## What is required
Across the entries below, how many lines contain the word "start"? Give the number alone.

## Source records
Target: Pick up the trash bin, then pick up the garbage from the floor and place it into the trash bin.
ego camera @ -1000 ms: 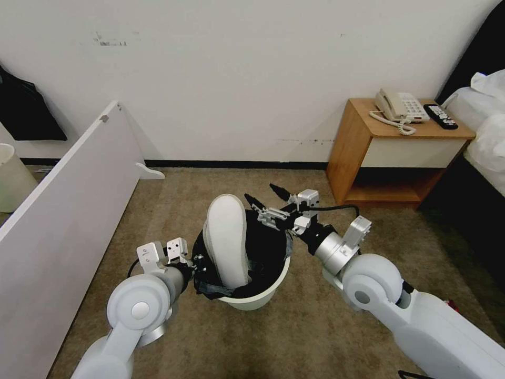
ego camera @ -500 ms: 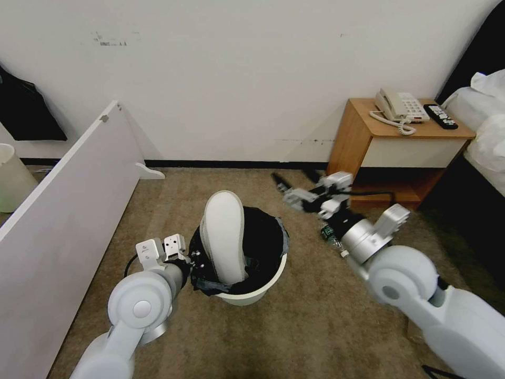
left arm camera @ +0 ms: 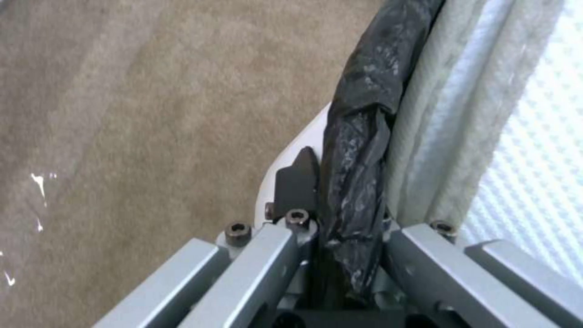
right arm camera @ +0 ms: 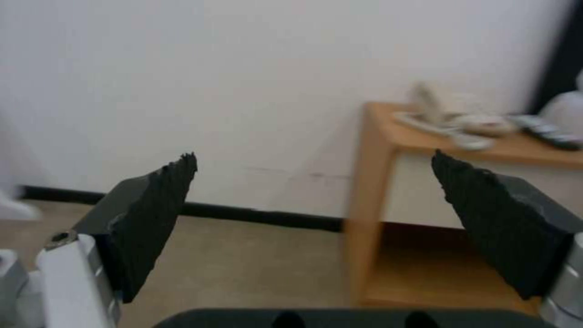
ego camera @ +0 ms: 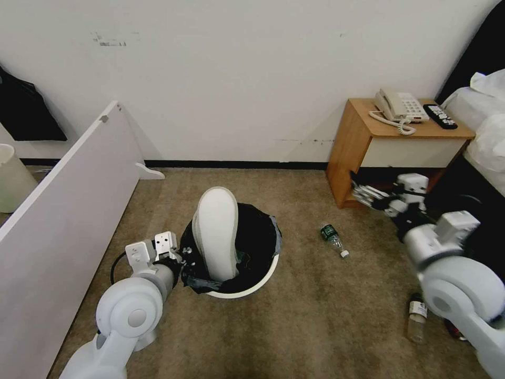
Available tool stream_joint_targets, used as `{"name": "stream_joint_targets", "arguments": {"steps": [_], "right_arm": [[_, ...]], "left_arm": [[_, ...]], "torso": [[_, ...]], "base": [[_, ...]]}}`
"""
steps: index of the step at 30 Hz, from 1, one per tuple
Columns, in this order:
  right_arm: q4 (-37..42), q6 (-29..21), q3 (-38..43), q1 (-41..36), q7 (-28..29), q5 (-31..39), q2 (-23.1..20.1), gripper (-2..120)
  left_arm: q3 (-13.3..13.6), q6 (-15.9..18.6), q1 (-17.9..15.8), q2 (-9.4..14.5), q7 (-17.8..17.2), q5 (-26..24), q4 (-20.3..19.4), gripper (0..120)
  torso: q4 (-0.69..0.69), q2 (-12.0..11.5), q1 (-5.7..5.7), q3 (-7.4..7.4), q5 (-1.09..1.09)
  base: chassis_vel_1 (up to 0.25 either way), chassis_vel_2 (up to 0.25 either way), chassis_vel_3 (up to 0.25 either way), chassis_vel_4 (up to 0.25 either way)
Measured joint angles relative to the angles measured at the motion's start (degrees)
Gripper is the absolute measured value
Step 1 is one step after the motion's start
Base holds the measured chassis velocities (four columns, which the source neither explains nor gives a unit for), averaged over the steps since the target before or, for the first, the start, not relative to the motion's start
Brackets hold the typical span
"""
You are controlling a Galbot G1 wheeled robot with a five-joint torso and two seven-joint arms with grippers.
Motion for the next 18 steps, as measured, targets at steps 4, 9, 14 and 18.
{"name": "stream_joint_targets", "arguments": {"steps": [4,9,14,18], "right_arm": [[0.9,-0.45,7.75,-7.33,1.11,-3.15,0.54,98],[2.12,-0.65,17.22,-15.13,1.1,-7.69,2.74,99],[3.27,-0.67,21.16,-19.21,0.09,-11.04,5.81,98],[5.03,-0.41,24.71,-24.03,-2.23,-16.9,11.53,99]], "left_arm": [[-0.45,0.0,0.3,0.25,3.92,3.89,0.33,1],[-0.91,0.01,0.54,0.34,6.81,6.79,0.56,1],[-0.92,0.01,0.92,0.41,7.93,7.98,-0.34,1],[-0.85,-0.25,1.88,1.15,9.52,10.47,-1.39,1]], "torso": [[0.0,0.0,0.0,0.0,-0.01],[0.0,0.0,0.0,0.0,-0.01],[0.0,0.0,0.0,0.0,-0.01],[0.0,0.0,0.0,0.0,-0.01]], "base": [[0.0,0.0,0.0,0.0],[0.0,0.0,0.0,0.0],[0.0,0.0,0.0,0.0],[0.0,0.0,0.0,0.0]]}}
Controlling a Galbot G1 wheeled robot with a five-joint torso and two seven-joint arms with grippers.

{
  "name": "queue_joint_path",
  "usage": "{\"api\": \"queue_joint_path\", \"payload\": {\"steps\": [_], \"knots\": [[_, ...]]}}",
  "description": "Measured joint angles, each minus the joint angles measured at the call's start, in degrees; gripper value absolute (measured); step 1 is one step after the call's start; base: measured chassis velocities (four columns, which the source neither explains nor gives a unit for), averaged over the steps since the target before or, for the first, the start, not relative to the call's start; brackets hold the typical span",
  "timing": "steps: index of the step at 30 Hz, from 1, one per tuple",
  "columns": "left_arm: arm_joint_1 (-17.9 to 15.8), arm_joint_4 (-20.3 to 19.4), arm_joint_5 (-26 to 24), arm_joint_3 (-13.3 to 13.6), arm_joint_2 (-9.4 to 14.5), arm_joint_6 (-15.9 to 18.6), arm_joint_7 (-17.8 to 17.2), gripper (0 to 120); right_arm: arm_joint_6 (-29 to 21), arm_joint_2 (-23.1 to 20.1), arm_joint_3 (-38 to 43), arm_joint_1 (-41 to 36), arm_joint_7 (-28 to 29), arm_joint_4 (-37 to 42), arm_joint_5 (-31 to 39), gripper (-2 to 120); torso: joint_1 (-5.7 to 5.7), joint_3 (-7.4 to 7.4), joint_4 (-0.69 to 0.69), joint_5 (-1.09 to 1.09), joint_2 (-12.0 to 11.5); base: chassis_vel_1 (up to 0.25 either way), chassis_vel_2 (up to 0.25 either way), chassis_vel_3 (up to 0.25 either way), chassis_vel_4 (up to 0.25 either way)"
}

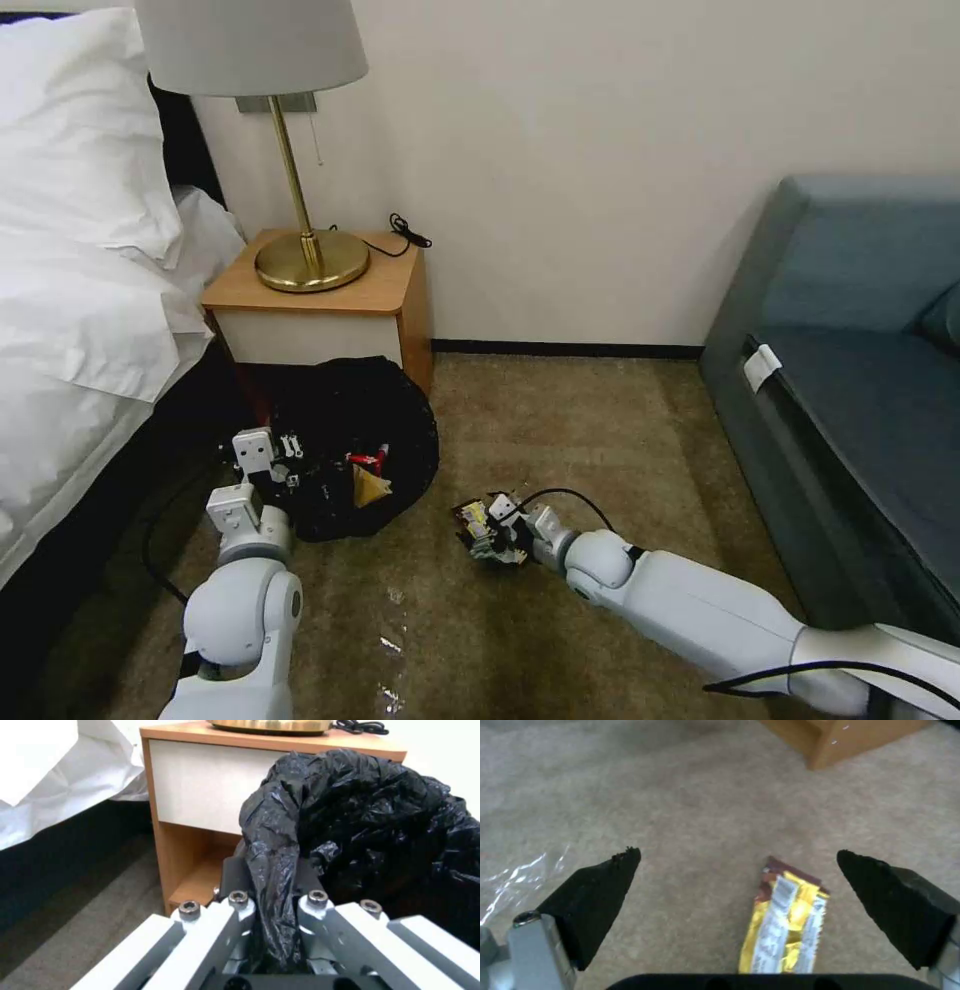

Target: Pick up the trash bin, then pick up the garbage on the floor and place it into the trash bin.

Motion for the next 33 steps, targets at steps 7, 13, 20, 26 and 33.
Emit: {"api": "queue_joint_path", "payload": {"steps": [7, 13, 20, 26, 33], "knots": [[0.16, -0.41, 0.09, -0.22, -0.03, -0.09, 0.01, 5, 1.41, 1.48, 0.48, -0.56, -3.73, -5.94, -1.54, 100, 0.0, 0.0, -0.01, 0.0, 0.0, 0.0, 0.0, 0.0, 0.0], [0.1, -0.62, 0.27, -0.1, -0.17, -0.07, 0.02, 5, 2.1, 4.45, 2.32, -1.54, -4.14, -11.42, -3.21, 100, 0.0, 0.0, -0.01, 0.0, 0.0, 0.0, 0.0, 0.0, 0.0], [0.12, -0.65, 0.41, -0.32, -0.31, -0.03, 0.01, 5, 2.88, 5.96, 3.12, -2.11, -5.14, -15.45, -4.29, 100, 0.0, 0.0, -0.01, 0.0, 0.0, 0.0, 0.0, 0.0, 0.0], [0.3, -0.81, 0.41, -0.84, -0.3, -0.02, -0.02, 5, 4.34, 7.3, 5.17, -2.72, -6.34, -20.07, -5.58, 100, 0.0, 0.0, -0.01, 0.0, 0.0, 0.0, 0.0, 0.0, 0.0], [0.32, -0.87, 0.48, -0.91, -0.21, -0.02, -0.04, 5, 6.25, 8.97, 6.82, -2.87, -8.43, -25.11, -6.74, 99, 0.0, 0.0, -0.01, -0.01, 0.0, 0.0, 0.0, 0.0, 0.0]]}}
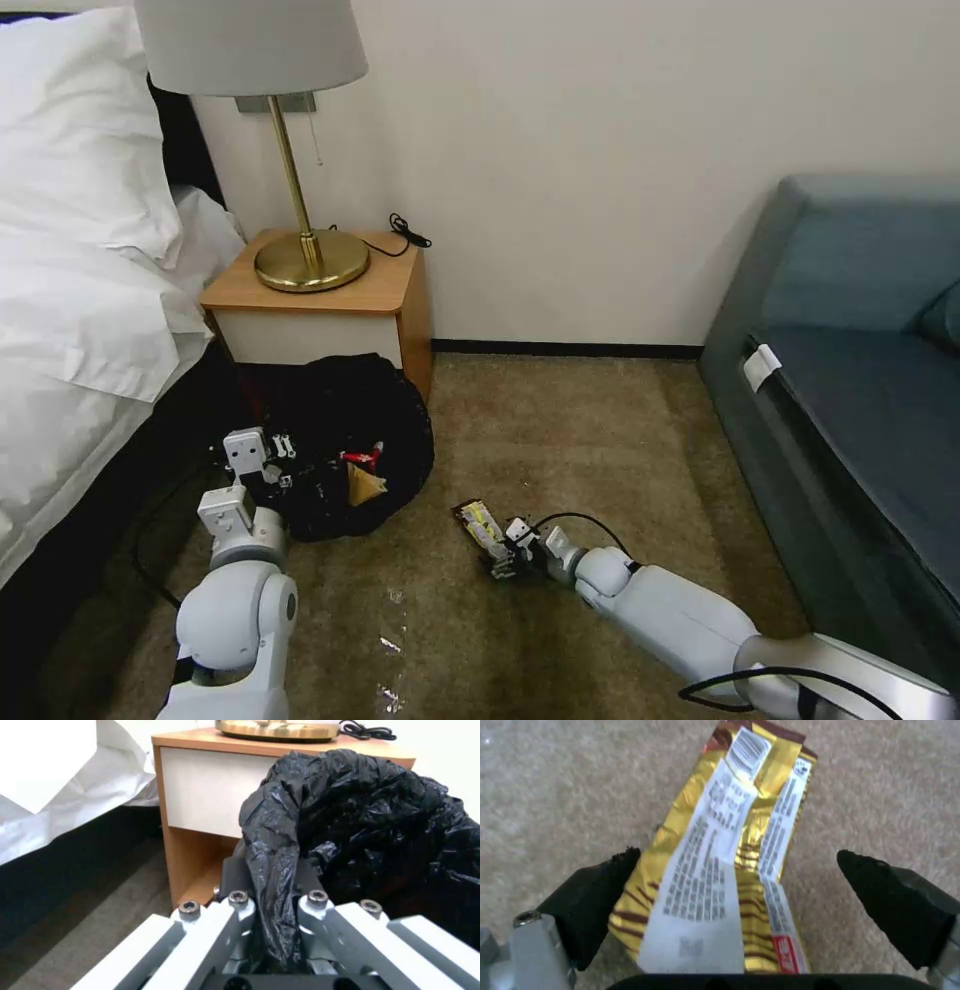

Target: Pick up the trash bin, then pick up the garbage on the floor and place it into the trash bin.

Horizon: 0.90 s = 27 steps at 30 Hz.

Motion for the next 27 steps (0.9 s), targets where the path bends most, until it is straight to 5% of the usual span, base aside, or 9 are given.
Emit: {"api": "queue_joint_path", "payload": {"steps": [27], "knots": [[0.23, -0.25, -0.08, 0.01, 0.11, 0.06, -0.02, 5, 4.36, 1.18, 2.83, -0.57, -2.15, -5.4, -2.06, 5, 0.0, 0.0, 0.0, 0.0, 0.0, 0.0, 0.0, 0.0, 0.0]]}}
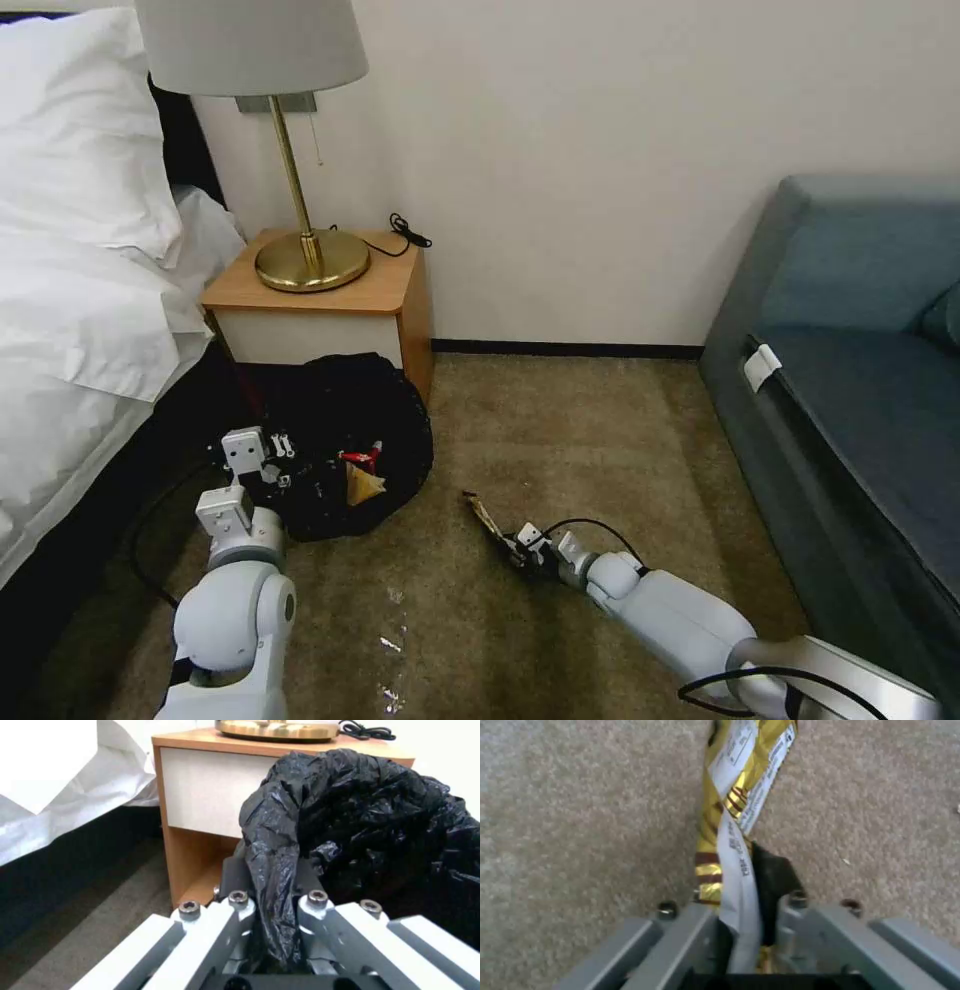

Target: Pick up the trash bin, then pick up the garbage on the floor and place it into the trash bin.

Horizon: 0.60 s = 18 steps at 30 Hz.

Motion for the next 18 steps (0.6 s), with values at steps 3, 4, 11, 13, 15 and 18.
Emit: {"api": "queue_joint_path", "payload": {"steps": [3, 4, 11, 13, 15, 18], "knots": [[-0.08, 0.09, -0.01, 0.0, 0.02, 0.0, 0.0, 5, 0.23, -0.02, 0.57, -0.09, -0.01, -0.17, -0.19, 0, 0.0, 0.0, 0.0, -0.01, 0.0, 0.0, 0.0, 0.0, 0.0], [-0.24, 0.16, -0.01, 0.0, 0.03, 0.0, 0.0, 5, 0.41, 0.02, 0.93, -0.14, -0.02, -0.25, -0.33, 0, 0.0, 0.0, 0.0, 0.0, 0.0, 0.0, 0.0, 0.0, 0.0], [-0.38, 0.55, 0.08, 0.26, -0.19, 0.0, -0.02, 5, 1.35, -0.14, 2.31, -0.6, 0.41, 0.97, -1.03, 0, 0.0, 0.0, 0.0, 0.0, 0.0, 0.0, 0.0, 0.0, 0.0], [-0.4, 0.59, 0.08, 0.38, -0.19, 0.0, -0.02, 5, 1.97, 0.0, 3.74, -0.77, 1.1, 1.74, -1.52, 0, 0.0, 0.0, 0.0, 0.0, 0.0, 0.0, 0.0, 0.0, 0.0], [-0.56, 0.75, 0.08, 0.55, -0.2, 0.0, -0.02, 5, 2.3, -0.02, 6.55, -0.99, 2.26, 3.97, -1.81, 0, 0.0, 0.0, 0.0, 0.02, 0.0, 0.0, 0.0, 0.0, 0.0], [-0.74, 1.06, 0.05, 0.64, -0.16, 0.0, -0.03, 5, 2.65, -0.93, 11.99, -1.76, 4.93, 9.2, -1.97, 0, 0.0, 0.0, 0.01, 0.0, 0.0, 0.0, 0.0, 0.0, 0.0]]}}
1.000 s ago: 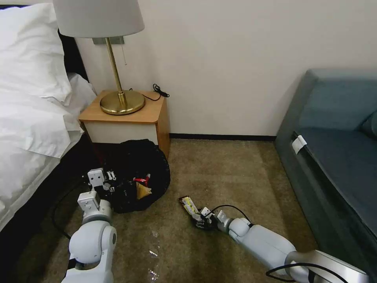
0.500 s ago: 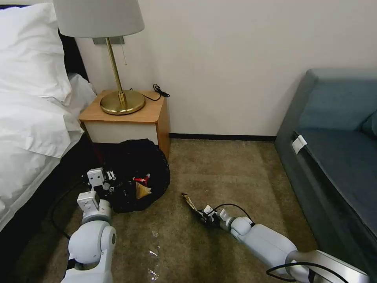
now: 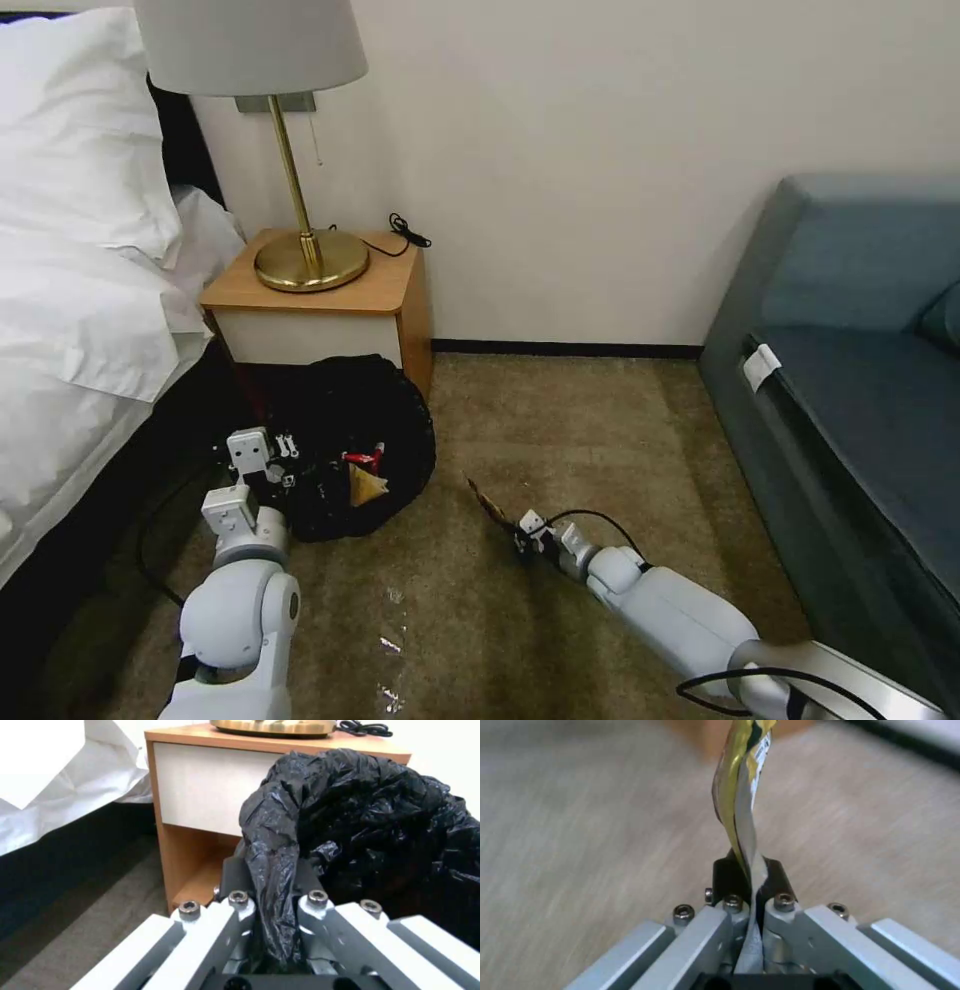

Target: Pick up the trash bin, then pick up the garbage on the floor and place it into the trash bin.

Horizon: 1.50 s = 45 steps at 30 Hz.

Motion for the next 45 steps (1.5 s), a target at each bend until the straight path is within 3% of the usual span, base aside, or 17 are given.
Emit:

## Final answer
4